> [SUPPLIED MATERIAL]:

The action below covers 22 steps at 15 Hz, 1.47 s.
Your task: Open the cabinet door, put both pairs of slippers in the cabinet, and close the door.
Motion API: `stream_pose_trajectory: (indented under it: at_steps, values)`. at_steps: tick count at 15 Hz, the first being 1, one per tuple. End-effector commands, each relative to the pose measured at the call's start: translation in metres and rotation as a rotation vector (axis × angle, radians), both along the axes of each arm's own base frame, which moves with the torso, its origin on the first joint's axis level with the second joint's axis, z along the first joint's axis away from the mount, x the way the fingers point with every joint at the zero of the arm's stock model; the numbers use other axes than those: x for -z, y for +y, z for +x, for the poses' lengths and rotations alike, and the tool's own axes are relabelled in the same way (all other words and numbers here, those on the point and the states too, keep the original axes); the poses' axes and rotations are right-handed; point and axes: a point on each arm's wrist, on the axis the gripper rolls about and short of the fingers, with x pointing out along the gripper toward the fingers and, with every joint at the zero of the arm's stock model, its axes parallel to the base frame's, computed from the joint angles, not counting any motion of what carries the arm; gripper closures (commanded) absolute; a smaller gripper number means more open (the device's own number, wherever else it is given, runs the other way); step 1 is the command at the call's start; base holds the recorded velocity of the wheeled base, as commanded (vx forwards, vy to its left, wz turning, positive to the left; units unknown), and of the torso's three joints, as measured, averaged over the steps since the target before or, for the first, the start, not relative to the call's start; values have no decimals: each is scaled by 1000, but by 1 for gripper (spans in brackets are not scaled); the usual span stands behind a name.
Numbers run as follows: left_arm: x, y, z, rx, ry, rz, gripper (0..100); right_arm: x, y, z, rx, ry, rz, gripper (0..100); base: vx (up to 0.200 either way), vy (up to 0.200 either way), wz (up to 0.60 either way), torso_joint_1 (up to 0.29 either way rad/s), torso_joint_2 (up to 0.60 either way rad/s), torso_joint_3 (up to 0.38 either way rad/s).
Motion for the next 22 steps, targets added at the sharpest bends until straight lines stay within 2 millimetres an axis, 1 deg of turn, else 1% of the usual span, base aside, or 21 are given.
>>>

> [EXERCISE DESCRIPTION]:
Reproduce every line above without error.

> [TASK SOLUTION]:
The action below covers 22 steps at 15 Hz, 1.47 s.
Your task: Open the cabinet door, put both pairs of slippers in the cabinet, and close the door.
Motion API: `stream_pose_trajectory: (indented under it: at_steps, values)`. at_steps: tick count at 15 Hz, the first being 1, one per tuple. End-effector commands, each relative to the pose measured at the call's start: translation in metres and rotation as a rotation vector (axis × angle, radians), both along the axes of each arm's own base frame, which moves with the torso, its origin on the first joint's axis level with the second joint's axis, z along the first joint's axis away from the mount, x the way the fingers point with every joint at the zero of the arm's stock model; the numbers use other axes than those: x for -z, y for +y, z for +x, for the poses' lengths and rotations alike, and the tool's own axes are relabelled in the same way (all other words and numbers here, those on the point and the states too, keep the original axes); the poses' axes and rotations are right-handed; point and axes: a point on each arm's wrist, on the axis the gripper rolls about and short of the fingers, with x pointing out along the gripper toward the fingers and, with every joint at the zero of the arm's stock model, its axes parallel to the base frame's, computed from the joint angles, not counting any motion of what carries the arm; gripper closures (commanded) absolute; a smaller gripper number means more open (the device's own number, wherever else it is given, runs the other way); step 1 is the command at the call's start; base holds the recorded velocity of the wheeled base, as commanded (vx forwards, vy to its left, wz turning, positive to the left; units unknown), and of the torso's three joints, as measured, averaged over the steps since the target before or, for the first, the start, not relative to the call's start; values have no decimals: each is scaled by 1000, but by 1 for gripper (spans in brackets are not scaled); the usual span stands behind a name.
Numbers run as follows: left_arm: x, y, z, rx, ry, rz, gripper (0..100); right_arm: x, y, z, rx, ry, rz, gripper (0..100); base: vx (up to 0.200 either way), vy (up to 0.200 either way), wz (up to 0.60 either way), torso_joint_1 (up to 0.29 either way rad/s), torso_joint_2 (up to 0.60 either way rad/s), torso_joint_3 (up to 0.38 either way rad/s).
Motion for the next 22 steps, targets added at the sharpest bends until straight lines stay within 2 millimetres an axis, 1 deg of turn, else 1% of the usual span, base aside, or 21 are given.
>>>

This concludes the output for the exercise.